Task to carry out ->
What you return must match the listing below word for word.

# # #

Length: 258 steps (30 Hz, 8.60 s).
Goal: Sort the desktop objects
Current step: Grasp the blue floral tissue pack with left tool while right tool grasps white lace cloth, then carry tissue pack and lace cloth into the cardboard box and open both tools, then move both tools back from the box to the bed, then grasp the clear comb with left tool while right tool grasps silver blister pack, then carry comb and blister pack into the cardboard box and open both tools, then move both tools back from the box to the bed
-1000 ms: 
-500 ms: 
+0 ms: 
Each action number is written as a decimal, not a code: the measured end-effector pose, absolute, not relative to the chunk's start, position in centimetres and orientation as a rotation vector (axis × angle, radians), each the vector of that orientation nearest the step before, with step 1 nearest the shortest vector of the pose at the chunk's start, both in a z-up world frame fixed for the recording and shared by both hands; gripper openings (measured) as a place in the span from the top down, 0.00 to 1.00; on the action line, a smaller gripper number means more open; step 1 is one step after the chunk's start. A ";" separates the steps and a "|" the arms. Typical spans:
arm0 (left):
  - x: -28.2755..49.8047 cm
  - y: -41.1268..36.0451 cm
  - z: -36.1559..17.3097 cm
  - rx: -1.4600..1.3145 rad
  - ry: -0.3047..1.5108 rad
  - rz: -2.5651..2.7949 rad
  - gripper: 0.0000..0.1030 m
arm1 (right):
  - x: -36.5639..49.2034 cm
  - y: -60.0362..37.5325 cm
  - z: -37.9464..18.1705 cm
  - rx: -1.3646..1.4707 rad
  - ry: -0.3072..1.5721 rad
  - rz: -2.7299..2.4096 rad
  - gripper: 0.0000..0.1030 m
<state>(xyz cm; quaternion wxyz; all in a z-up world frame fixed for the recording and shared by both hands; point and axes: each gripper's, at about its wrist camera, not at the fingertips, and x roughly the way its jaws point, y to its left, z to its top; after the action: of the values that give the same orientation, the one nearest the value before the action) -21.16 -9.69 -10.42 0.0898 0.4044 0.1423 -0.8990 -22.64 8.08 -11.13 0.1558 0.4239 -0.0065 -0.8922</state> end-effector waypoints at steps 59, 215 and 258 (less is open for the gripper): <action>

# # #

Answer box ->
Length: 258 steps (30 Hz, 8.60 s).
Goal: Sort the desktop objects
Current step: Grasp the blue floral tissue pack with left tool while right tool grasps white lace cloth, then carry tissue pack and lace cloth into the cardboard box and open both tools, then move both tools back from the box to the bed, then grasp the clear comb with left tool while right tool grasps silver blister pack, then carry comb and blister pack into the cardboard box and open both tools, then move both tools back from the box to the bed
-1000 ms: 
-500 ms: 
+0 ms: 
Each action number is written as a decimal, not a code: the measured end-effector pose, absolute, not relative to the chunk's start, position in centimetres and orientation as a rotation vector (axis × angle, radians), each the vector of that orientation nearest the step before, with step 1 nearest the shortest vector of the pose at the chunk's start, both in a z-up world frame fixed for the recording and shared by both hands; gripper openings (measured) as a place in the span from the top down, 0.00 to 1.00; on the action line, a smaller gripper number means more open; step 1 is one step after the chunk's start. A ";" separates the steps and a "|" the arms. Typical spans:
arm0 (left):
  - x: -28.2755..49.8047 cm
  - y: -41.1268..36.0451 cm
  - z: -36.1559..17.3097 cm
  - rx: -1.4600..1.3145 rad
  - ry: -0.3047..1.5108 rad
  - rz: -2.5651..2.7949 rad
  - gripper: 0.0000..0.1030 m
arm1 (right):
  - x: -36.5639..49.2034 cm
  - y: -60.0362..37.5325 cm
  - z: -37.9464..18.1705 cm
  - rx: -1.3646..1.4707 rad
  - ry: -0.3072..1.5721 rad
  - rz: -2.7299..2.4096 rad
  - gripper: 0.0000..0.1030 m
<state>(xyz cm; quaternion wxyz; all in a z-up world frame fixed for the recording and shared by both hands; point and axes: each gripper's, at about its wrist camera, not at the fingertips, and x roughly the way its jaws point, y to its left, z to its top; after the action: of the values that give the same orientation, the one nearest the value before the action) -21.16 -9.69 -10.42 0.0898 0.4044 0.1423 -0.8990 -22.64 8.08 -11.13 0.1558 0.4239 -0.0065 -0.8922</state> end-effector waypoints at steps 59, 215 and 258 (less is open for the gripper): <action>

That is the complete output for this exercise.